● **WHAT YOU WILL DO**: Lines with the string "sticker" in the data below: report how many there are, and write nothing but the number.

● **TASK INPUTS**:
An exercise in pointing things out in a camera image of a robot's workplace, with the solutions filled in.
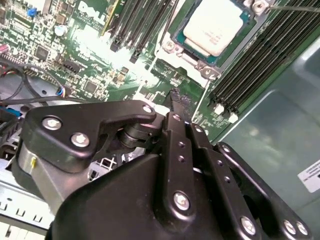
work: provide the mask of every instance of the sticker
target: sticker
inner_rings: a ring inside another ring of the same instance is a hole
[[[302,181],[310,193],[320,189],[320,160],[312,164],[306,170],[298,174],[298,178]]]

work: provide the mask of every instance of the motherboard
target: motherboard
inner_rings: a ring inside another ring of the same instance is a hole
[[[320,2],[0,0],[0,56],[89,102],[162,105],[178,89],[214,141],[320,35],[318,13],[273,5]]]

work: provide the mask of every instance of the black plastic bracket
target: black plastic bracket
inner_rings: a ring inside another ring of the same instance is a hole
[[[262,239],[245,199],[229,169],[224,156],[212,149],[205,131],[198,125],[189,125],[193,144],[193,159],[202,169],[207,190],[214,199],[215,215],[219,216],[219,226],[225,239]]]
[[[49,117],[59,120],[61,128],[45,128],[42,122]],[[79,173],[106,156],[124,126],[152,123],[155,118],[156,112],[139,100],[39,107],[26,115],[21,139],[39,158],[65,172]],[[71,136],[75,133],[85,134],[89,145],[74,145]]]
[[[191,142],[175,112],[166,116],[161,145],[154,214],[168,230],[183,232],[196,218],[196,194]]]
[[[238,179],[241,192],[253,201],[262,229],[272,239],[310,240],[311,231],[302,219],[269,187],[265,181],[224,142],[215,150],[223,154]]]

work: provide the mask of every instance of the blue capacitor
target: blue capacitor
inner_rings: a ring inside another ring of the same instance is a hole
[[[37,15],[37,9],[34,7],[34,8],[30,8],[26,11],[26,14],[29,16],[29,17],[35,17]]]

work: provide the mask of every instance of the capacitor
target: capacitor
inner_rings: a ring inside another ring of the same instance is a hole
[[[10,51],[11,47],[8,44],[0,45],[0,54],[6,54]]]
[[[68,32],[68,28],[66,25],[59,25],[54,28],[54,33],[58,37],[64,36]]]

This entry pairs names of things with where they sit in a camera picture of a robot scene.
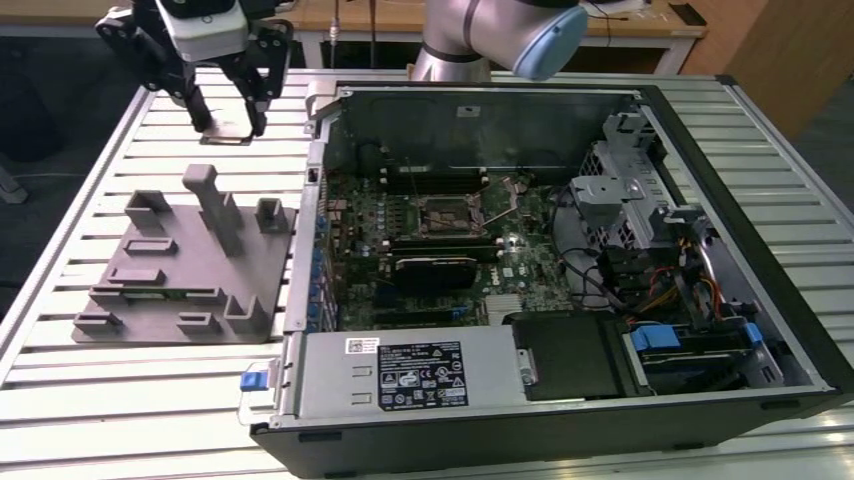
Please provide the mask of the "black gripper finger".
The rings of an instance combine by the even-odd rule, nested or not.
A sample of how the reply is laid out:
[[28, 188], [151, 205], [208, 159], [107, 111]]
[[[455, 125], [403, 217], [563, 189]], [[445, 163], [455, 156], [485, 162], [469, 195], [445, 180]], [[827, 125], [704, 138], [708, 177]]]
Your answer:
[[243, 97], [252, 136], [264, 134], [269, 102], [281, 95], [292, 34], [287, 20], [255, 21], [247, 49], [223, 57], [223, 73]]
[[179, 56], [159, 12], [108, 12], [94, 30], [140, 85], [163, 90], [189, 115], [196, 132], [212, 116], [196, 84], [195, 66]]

--

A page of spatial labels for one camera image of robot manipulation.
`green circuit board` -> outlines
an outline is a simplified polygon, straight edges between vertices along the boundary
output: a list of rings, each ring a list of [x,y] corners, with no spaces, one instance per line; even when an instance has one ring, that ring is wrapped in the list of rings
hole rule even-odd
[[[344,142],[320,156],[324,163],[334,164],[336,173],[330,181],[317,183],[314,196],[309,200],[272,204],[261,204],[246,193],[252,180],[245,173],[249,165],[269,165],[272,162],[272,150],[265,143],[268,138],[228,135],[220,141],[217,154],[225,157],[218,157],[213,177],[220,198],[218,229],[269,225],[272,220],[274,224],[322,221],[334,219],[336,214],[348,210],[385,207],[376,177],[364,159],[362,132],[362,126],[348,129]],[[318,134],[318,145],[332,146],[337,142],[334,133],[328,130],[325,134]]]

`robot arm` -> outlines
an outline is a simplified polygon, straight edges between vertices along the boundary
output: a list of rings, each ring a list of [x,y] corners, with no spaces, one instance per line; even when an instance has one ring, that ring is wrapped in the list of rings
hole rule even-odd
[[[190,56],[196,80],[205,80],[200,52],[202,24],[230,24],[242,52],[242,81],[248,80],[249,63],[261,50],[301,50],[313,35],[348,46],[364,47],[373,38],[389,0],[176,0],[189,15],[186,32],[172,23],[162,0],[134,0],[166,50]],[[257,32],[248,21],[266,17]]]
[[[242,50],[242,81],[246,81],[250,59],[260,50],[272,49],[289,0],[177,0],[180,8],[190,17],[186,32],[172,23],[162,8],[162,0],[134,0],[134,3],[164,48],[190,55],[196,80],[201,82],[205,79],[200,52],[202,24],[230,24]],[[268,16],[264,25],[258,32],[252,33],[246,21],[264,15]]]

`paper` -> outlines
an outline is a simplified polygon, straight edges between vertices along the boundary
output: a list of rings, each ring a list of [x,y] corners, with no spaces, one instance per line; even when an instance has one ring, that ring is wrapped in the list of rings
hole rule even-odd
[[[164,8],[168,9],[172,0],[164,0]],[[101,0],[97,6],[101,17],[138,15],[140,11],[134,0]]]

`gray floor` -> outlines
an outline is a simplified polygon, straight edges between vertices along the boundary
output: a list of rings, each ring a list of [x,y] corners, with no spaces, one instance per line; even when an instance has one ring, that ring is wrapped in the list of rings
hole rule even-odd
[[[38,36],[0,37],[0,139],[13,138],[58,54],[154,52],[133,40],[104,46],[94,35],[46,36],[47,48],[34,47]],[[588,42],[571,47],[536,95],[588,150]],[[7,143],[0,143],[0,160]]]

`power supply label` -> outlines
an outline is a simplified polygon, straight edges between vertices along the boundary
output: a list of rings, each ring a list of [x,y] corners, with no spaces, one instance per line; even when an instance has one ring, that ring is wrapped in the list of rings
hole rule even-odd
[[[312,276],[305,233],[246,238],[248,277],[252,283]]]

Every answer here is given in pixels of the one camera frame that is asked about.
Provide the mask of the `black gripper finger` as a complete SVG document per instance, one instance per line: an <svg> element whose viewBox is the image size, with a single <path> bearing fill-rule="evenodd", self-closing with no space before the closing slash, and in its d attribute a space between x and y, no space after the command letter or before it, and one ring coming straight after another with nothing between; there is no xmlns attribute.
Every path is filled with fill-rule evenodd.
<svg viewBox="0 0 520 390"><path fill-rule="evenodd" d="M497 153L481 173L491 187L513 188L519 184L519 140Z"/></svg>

● **WRITTEN SOLUTION**: 2